Si è in altri termini ritenuto che in tema d’imposta di registro, sebbene ciò non sia espressamente richiesto dal D.P.R. n. 131 del 1986, art. 1, nota II bis, della Tariffa, Parte Prima, allegata, l’agevolazione cd. ” prima casa” è subordinata alla dichiarazione del contribuente, nell’atto di acquisto, di svolgere la propria attività lavorativa nel comune dove è ubicato l’immobile (requisito alternativo a quello del trasferimento della residenza anagrafica nello stesso entro diciotto mesi), poichè le agevolazioni sono generalmente condizionate ad una dichiarazione di volontà dell’avente diritto di avvalersene e, peraltro, l’Amministrazione finanziaria deve poter verificare la sussistenza dei presupposti del beneficio provvisoriamente riconosciuto (Cass., Sez. 5, n. 6501/2018).

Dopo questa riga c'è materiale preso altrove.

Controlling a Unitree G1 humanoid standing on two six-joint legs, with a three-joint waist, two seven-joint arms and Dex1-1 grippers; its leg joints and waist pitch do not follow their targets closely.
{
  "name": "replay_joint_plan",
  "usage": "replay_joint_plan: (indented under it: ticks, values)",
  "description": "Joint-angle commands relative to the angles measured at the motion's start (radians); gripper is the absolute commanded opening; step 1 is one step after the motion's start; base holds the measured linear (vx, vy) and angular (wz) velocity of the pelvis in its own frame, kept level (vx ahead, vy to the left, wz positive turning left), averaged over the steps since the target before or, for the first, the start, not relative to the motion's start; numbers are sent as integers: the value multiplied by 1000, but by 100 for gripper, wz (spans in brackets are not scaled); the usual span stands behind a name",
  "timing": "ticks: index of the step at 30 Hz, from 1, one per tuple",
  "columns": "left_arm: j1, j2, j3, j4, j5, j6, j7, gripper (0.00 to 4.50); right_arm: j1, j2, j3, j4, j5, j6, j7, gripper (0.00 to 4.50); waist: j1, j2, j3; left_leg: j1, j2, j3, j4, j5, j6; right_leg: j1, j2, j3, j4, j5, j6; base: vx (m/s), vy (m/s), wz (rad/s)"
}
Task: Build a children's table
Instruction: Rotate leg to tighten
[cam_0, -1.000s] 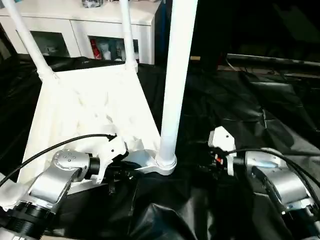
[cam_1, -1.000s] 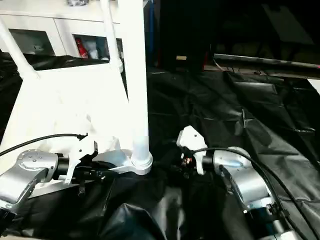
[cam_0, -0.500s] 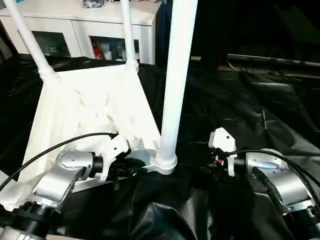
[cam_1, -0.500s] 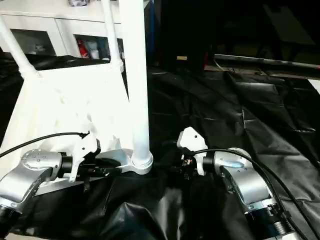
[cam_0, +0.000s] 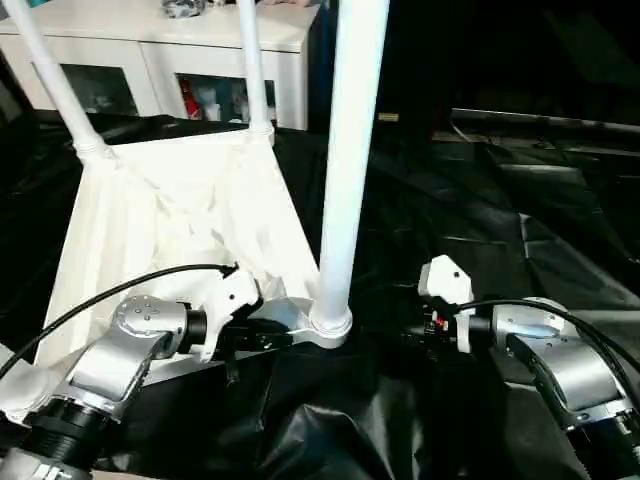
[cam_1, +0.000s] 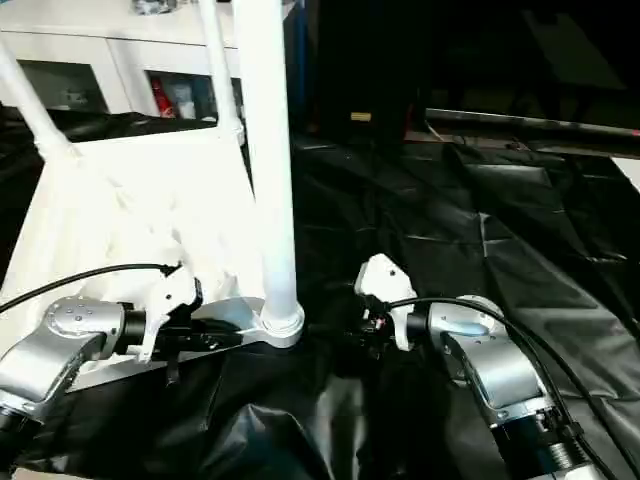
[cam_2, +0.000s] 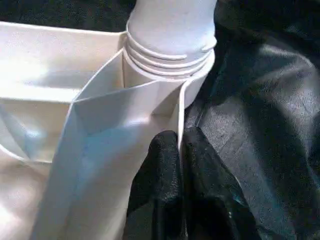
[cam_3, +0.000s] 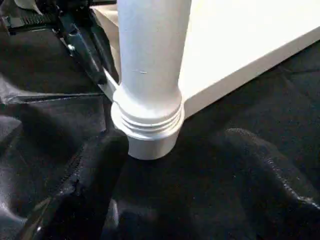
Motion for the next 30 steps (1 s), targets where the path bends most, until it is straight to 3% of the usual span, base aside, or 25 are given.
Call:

Occorre, pertanto, accertare se il contribuente, nell’atto di acquisto, abbia invocato solo il criterio della residenza o, invece, quello della sede di lavoro; nel primo caso, invero, per come più volte chiarito da questa Corte, non può essere data alcuna rilevanza circostanze di fatto (“dimora abituale”) e la spettanza del beneficio dovrà essere valutata solo in base alla residenza (quale risultante dalle certificazioni anagrafiche) nel Comune ove è ubicato l’immobile; solo nel secondo caso, invece, la spettanza del beneficio dovrà essere valutata in base all’accertamento sull’effettiva sede di lavoro del contribuente nel Comune ove è ubicato compravenduto.

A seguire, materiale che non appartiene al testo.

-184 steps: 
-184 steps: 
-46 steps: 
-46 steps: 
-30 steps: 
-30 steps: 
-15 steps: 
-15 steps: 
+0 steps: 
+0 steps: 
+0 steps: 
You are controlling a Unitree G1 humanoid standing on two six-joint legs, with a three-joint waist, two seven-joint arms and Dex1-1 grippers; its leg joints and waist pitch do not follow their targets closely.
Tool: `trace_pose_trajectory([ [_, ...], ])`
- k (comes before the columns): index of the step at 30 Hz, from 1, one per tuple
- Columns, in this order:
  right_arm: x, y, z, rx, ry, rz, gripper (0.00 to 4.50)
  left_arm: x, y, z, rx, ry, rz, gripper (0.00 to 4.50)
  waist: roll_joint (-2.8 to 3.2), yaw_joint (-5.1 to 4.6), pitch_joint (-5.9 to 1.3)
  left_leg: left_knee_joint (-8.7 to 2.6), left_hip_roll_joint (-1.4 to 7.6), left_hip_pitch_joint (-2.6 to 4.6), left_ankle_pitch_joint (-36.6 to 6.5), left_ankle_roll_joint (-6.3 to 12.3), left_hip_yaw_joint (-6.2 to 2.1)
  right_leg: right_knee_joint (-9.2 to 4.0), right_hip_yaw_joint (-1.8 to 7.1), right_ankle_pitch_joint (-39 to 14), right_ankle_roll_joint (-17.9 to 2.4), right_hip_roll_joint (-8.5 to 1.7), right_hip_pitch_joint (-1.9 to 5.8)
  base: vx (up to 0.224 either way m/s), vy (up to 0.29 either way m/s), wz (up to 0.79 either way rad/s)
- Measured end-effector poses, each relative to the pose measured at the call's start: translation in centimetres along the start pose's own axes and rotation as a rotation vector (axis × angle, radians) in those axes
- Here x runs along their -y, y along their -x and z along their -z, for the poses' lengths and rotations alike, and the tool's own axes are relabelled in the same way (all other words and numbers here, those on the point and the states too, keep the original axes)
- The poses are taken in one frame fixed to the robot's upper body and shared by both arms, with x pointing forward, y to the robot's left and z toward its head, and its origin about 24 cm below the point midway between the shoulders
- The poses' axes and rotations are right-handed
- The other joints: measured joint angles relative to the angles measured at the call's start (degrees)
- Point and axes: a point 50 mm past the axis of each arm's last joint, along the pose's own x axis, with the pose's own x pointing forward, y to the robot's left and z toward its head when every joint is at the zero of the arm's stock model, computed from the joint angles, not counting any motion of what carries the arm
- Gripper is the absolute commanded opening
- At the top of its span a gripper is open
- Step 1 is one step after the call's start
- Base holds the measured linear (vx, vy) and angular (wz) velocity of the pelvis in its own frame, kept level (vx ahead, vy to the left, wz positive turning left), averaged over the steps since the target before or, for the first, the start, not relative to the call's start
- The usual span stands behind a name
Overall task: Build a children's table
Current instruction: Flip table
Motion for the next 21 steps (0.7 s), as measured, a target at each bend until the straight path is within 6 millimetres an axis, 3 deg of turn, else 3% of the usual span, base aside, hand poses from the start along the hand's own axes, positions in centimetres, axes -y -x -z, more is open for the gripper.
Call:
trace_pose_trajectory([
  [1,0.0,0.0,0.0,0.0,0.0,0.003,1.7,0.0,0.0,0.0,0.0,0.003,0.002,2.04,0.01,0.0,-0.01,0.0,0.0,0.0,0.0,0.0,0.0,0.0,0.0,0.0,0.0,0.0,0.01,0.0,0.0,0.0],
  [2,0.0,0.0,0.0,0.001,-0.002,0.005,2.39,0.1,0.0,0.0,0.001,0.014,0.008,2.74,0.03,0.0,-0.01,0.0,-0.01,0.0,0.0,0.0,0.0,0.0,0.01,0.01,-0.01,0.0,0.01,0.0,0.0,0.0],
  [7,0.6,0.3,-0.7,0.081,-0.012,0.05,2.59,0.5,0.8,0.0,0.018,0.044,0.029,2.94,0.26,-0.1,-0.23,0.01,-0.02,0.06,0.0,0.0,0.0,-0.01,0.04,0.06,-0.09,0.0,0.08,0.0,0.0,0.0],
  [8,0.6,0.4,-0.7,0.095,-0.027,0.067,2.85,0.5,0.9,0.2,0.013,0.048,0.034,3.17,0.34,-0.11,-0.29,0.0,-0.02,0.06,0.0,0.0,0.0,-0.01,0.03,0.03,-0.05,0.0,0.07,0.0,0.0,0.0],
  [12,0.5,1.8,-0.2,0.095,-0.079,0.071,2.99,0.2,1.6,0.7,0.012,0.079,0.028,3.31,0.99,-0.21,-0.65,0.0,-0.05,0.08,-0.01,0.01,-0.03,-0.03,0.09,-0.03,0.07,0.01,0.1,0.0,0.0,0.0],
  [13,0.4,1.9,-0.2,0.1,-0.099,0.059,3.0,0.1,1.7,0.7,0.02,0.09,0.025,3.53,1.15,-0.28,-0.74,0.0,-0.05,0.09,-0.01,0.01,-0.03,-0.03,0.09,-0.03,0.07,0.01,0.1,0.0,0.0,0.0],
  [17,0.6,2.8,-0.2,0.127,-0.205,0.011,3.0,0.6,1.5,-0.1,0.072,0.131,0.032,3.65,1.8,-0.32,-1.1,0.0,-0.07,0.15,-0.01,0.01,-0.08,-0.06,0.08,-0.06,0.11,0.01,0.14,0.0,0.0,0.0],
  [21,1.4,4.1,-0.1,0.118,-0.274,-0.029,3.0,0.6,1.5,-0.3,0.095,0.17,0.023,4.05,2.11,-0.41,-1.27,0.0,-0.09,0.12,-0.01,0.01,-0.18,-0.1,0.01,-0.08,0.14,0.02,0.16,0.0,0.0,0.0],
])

Poichè entrambe le dichiarazioni devono, a pena di decadenza dal beneficio, essere formulate al momento della registrazione dell’atto, ne consegue che il contribuente, non avendo tempestivamente dichiarato di voler utilizzare l’abitazione in luogo di lavoro diverso dal Comune di residenza, è decaduto dal diritto all’agevolazione (Cass., Sez. 6-5, n. 13850/2017).

Venendo al caso di specie, è incontestato che il contribuente avesse assunto nell’atto di compravendita dell’immobile l’obbligo di trasferire la residenza entro diciotto mesi nel Comune di Fagagna, non essendo ancora ivi residente e con tale dichiarazione lo stesso si era vincolato a realizzare tale presupposto.

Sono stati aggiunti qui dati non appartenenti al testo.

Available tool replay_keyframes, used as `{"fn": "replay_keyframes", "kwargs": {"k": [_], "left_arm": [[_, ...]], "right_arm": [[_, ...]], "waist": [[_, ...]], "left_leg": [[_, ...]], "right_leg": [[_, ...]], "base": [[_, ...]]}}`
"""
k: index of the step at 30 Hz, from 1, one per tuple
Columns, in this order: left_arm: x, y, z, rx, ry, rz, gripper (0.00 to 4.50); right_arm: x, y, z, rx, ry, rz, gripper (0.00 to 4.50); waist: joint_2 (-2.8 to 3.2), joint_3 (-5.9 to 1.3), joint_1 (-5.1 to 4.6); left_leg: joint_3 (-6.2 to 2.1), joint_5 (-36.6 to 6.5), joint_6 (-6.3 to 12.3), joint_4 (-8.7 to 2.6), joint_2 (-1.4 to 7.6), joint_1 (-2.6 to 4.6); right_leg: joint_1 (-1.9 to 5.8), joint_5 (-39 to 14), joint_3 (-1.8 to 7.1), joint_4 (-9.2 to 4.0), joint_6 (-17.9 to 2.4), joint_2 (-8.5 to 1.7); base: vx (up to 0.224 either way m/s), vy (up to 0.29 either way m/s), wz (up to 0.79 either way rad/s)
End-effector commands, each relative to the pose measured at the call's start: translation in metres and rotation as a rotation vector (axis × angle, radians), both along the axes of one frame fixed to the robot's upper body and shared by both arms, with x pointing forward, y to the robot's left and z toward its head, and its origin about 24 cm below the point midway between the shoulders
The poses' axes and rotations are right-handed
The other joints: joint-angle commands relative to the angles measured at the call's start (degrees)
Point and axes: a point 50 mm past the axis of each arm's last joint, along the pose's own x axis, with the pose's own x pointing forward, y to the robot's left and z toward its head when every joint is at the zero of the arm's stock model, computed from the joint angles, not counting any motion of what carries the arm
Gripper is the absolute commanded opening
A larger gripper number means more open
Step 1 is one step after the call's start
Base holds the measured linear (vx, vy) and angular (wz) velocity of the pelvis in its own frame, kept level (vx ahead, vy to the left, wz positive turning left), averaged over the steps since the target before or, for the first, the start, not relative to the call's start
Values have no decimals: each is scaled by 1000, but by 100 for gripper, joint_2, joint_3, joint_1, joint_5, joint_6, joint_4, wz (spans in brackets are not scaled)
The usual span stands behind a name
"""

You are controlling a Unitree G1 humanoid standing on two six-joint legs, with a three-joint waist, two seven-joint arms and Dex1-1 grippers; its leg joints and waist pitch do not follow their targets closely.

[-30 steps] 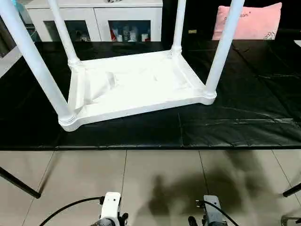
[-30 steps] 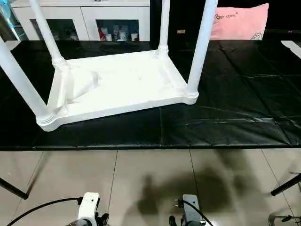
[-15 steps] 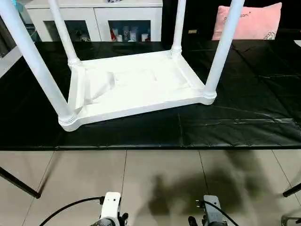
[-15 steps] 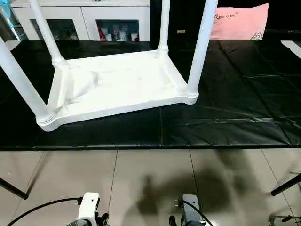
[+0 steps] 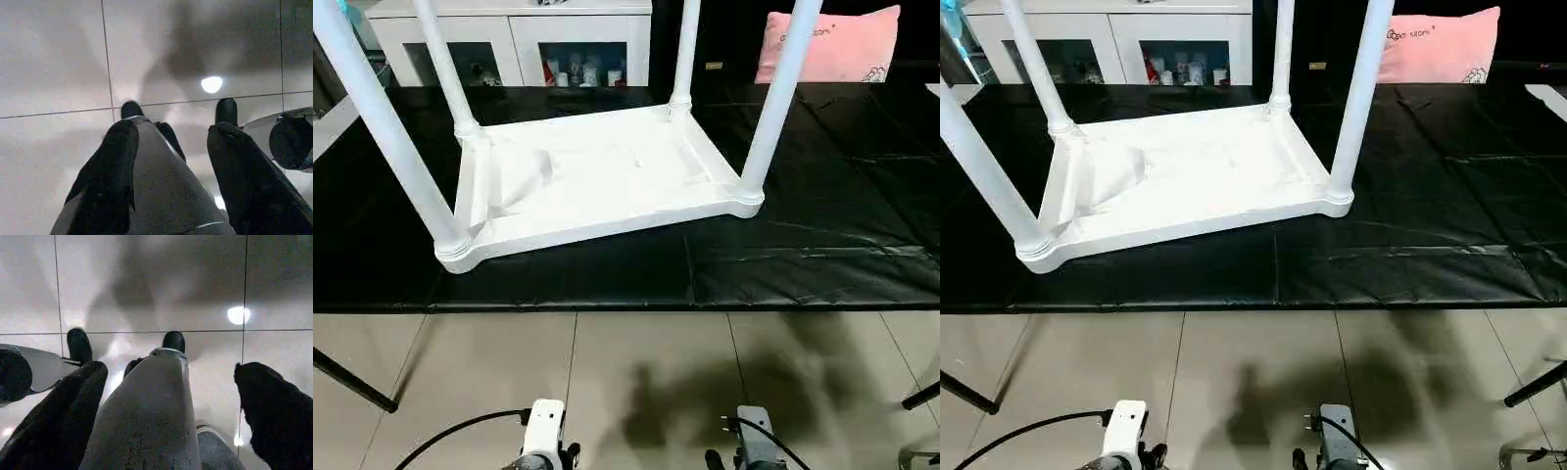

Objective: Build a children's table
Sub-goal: Rotate leg to tighten

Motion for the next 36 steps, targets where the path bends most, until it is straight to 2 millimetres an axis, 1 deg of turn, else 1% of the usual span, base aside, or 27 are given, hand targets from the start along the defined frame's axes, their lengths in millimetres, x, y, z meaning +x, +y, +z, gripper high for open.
{"fn": "replay_keyframes", "kwargs": {"k": [1, 15, 25, 36], "left_arm": [[-1, 2, -1, 5, 11, 3, 260], [-1, 2, -1, 5, 11, 3, 260], [-1, 2, -1, 5, 11, 3, 260], [-1, 2, -1, 5, 11, 3, 260]], "right_arm": [[-6, 0, -2, -3, 23, 8, 450], [-6, 0, -2, -3, 23, 8, 450], [-6, 0, -2, -3, 23, 8, 450], [-6, 0, -2, -3, 23, 8, 450]], "waist": [[-23, -160, -10], [-24, -158, -11], [-24, -165, -9], [-24, -162, -10]], "left_leg": [[-249, -2021, 112, -551, 560, 104], [-251, -2050, 100, -553, 561, 107], [-247, -1997, 120, -548, 559, 104], [-251, -2052, 89, -553, 559, 105]], "right_leg": [[91, -1284, 294, -504, -1378, -571], [85, -1366, 296, -513, -1354, -572], [92, -1243, 294, -500, -1382, -571], [90, -1331, 295, -508, -1358, -574]], "base": [[0, 0, 0], [0, 0, 0], [0, 0, 0], [0, 0, 0]]}}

Ne consegue, pertanto, che a fronte della mancata acquisizione della residenza nel Comune di Fagagna, non assume rilievo la circostanza che all’atto del rogito notarile il contribuente potesse valersi anche del requisito alternativo della sede lavorativa, atteso che detta circostanza doveva essere dichiarata all’atto della stipula della compravendita così da consentire all’amministrazione di effettuare i prescritti controlli.

Pertanto deve essere ritenuto legittimo l’avviso di liquidazione con il quale l’amministrazione finanziaria -rilevato il mancato tempestivo trasferimento della residenza anagrafica preannunciato nell’atto di acquisto -ha proceduto alla revoca delle agevolazioni provvisoriamente riconosciute.

In conclusione, in accoglimento del motivo di ricorso, la sentenza impugnata va cassata e non essendo necessari ulteriori accertamenti di fatto ex art. 384 c.p.c., va rigettato l’originario ricorso del contribuente.

Le spese relative ai giudizi di merito vanno compensate tenuto conto del progressivo consolidarsi della giurisprudenza in materia.

Le spese relative al giudizio di legittimità, liquidate come da dispositivo, seguono la soccombenza.

PQM

In accoglimento del ricorso, cassa la sentenza impugnata e decidendo nel merito rigetta il ricorso originario del contribuente.

Compensa le spese relative ai giudici di merito.

Condanna il contribuente al pagamento delle spese del giudizio di legittimità che liquida in Euro 4000,00 oltre accessori di legge.

Così deciso in Roma, nella camera di consiglio, il 19 novembre 2019.